Lo streamer di Twitch, invece, ha dichiarato di aver compreso perché così tante compagnie occidentali abbiano scelto di tagliare i legami con la Russia, dopo che questa aveva invaso l’Ucraina: “McDonald’s – che ha annunciato la chiusura dei suoi 850 fast food russi – da solo paga 147 milioni di dollari (132 milioni di euro) di tasse al governo russo ogni anno. Se fossi in loro, non vorrei che quei soldi andassero a sostegno di crudeltà, dolore e morte di persone innocenti” – ha detto – “Tuttavia, dobbiamo tutti capire che quelle aziende danno lavoro anche a decine, se non centinaia di migliaia di russi. Le persone stanno perdendo il proprio lavoro e un modo per fare i soldi nel momento in cui ne hanno più bisogno”.

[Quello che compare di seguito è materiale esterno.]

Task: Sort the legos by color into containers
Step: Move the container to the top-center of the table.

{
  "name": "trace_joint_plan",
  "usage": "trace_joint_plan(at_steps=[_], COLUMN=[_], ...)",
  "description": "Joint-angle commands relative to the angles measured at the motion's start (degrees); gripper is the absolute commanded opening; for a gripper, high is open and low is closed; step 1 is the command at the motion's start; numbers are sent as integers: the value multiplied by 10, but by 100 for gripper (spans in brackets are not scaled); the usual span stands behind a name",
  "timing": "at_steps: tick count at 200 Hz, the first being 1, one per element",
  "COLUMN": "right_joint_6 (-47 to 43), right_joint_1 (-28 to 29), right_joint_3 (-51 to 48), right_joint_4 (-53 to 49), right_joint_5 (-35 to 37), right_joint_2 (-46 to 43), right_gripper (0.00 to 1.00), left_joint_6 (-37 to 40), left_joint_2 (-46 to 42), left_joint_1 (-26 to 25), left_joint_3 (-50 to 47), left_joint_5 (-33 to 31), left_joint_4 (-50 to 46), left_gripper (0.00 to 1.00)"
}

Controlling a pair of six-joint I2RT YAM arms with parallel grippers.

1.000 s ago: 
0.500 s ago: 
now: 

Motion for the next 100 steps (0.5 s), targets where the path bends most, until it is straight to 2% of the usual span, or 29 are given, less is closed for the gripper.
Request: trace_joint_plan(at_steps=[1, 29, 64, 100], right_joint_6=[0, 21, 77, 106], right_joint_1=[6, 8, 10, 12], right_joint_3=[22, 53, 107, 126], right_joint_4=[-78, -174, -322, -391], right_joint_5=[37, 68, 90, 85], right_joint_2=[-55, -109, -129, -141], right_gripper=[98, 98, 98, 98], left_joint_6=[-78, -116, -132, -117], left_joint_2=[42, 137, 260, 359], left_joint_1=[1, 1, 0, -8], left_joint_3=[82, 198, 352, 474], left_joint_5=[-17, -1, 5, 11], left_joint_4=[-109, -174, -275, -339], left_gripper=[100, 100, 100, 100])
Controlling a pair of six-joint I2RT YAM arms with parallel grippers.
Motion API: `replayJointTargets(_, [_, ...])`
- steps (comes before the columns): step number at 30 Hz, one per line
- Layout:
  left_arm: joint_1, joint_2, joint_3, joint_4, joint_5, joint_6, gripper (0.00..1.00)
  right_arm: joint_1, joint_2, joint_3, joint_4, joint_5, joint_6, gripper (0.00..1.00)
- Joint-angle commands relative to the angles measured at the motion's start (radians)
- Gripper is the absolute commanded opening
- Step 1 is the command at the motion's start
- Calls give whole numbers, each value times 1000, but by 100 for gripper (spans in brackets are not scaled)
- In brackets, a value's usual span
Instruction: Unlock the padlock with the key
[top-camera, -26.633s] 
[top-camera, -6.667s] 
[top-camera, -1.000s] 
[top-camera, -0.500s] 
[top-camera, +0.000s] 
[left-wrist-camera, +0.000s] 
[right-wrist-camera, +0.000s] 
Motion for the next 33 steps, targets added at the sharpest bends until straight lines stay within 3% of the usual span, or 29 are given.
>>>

Infatti, non è un segreto che al momento a pagare il prezzo più alto della guerra, oltre ovviamente i civili ucraini, sono proprio i russi, molti dei quali sono scesi, consapevoli dei rischi che correvano, in strada pur di manifestare contro questa guerra che non volevano, colpiti anche loro dalle sanzioni economiche scelte dagli USA e dall’Europa.

I figli del benessere

Molti creatori, inoltre, sono giovanissimi e non hanno percezione né l’idea di cosa significhi vivere in guerra, in una condizione di smarrimento e privazione costante ed indeterminata, sono figli del benessere e della parte più fortunata del mondo, quella che non poteva più essere intaccata dalle bombe e dai missili.

Mukydza ha raccontato anche di aver ricevuto supporto da altri creatori di OnlyFans all’estero, ma che la sua esperienza con la piattaforma l’ha lasciata ora desolata: “Stavo facendo i miei contenuti su OnlyFans da otto mesi consecutivi senza ferie o giorni liberi e poi improvvisamente hanno deciso di interromperlo. Ha influito sulla mia vita e sulla mia psiche. Mi sentivo una persona inutile che curava la sua pagina per niente”.

“Alla fine spero che ci siano persone in grado di separare la guerra dall’economia, nel mio caso dall’industria per adulti che è Onlyfans. Non mi occupo di nessuna stupida raccolta di crowdfunding per una bomba nucleare o altro” – ha detto – “Sono solo una ragazza, che posta foto e video sulla sua pagina”.